▶ _Exercise directions_
Give back all of the data exactly, with every picture omitted.

▶ _Data provided_
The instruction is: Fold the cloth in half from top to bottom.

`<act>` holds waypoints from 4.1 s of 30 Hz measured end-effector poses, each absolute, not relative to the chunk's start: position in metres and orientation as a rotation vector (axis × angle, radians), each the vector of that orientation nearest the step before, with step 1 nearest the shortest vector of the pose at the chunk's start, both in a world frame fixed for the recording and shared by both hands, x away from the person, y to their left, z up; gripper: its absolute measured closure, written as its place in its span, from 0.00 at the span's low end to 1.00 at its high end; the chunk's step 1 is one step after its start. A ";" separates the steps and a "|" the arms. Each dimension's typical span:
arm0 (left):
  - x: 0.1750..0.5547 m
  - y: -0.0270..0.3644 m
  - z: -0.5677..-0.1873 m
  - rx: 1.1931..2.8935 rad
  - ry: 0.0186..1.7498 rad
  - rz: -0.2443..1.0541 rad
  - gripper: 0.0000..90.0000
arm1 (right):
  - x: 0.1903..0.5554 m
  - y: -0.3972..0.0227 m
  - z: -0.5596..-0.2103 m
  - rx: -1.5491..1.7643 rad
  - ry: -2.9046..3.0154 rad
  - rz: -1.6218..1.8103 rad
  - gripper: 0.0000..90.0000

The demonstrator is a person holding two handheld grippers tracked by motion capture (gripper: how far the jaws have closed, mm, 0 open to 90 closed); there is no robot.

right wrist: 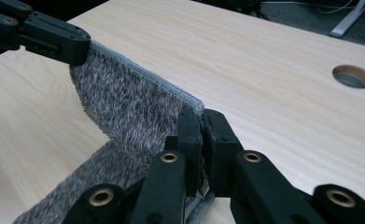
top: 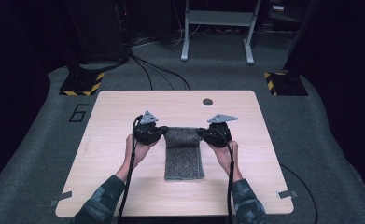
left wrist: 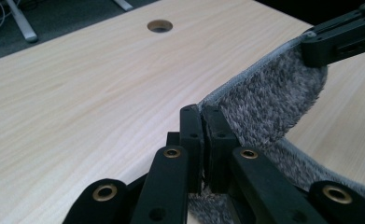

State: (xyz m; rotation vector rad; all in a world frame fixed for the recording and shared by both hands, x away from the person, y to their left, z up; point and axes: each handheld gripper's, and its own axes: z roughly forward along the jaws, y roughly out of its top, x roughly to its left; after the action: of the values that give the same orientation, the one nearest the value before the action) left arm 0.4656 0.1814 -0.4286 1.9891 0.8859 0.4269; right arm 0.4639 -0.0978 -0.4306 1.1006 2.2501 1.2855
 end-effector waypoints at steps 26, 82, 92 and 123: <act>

▶ _Solution to this exercise_
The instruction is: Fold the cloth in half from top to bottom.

`<act>` holds waypoints from 4.1 s of 30 Hz measured end-effector poses, each absolute, not relative to the chunk's start: position in metres and orientation as a rotation vector (axis × angle, radians), each the vector of that orientation nearest the step before, with step 1 nearest the shortest vector of the pose at the chunk's start, both in a world frame fixed for the recording and shared by both hands, x away from the person, y to their left, z up; gripper: its absolute measured closure, written as its place in its span, from 0.00 at the span's low end to 1.00 at its high end; the chunk's step 1 is one step after its start. A ";" separates the steps and a "|" the arms. Each dimension's typical span:
arm0 (left):
  - x: 0.1750..0.5547 m
  - y: -0.0270..0.3644 m
  - z: -0.5677..-0.1873 m
  - rx: 1.1931..2.8935 rad
  - ry: 0.0186..1.7498 rad
  - rz: -0.2443..1.0541 rad
  - gripper: 0.0000..90.0000
arm1 (right):
  - x: 0.1903..0.5554 m
  - y: -0.3972..0.0227 m
  - z: -0.5596..-0.2103 m
  - rx: -1.5491..1.7643 rad
  - ry: -2.9046..3.0154 rad
  - rz: -1.6218..1.8103 rad
  - gripper: 0.0000..90.0000

The demonstrator is a person holding two handheld grippers tracked by motion capture (gripper: how far the jaws have closed, mm, 0 open to 90 closed); there is no robot.

right wrist: 
top: 
left wrist: 

State: (xyz m; rotation vector rad; all in a world frame fixed for the recording and shared by both hands, x away from the person, y to their left, z up; point and axes: each handheld gripper's, and its own axes: z roughly forward along the jaws, y roughly out of its top, x roughly to its left; after the action: of the values that give the same orientation, the one nearest the value before the action) left arm 0.4656 0.1814 -0.4286 1.9891 0.8859 0.4269; right arm 0.4639 -0.0978 -0.4306 1.1006 2.2501 1.2855
 end-effector waypoints at steps 26, 82, 92 and 123: <act>

A complete answer has now been given.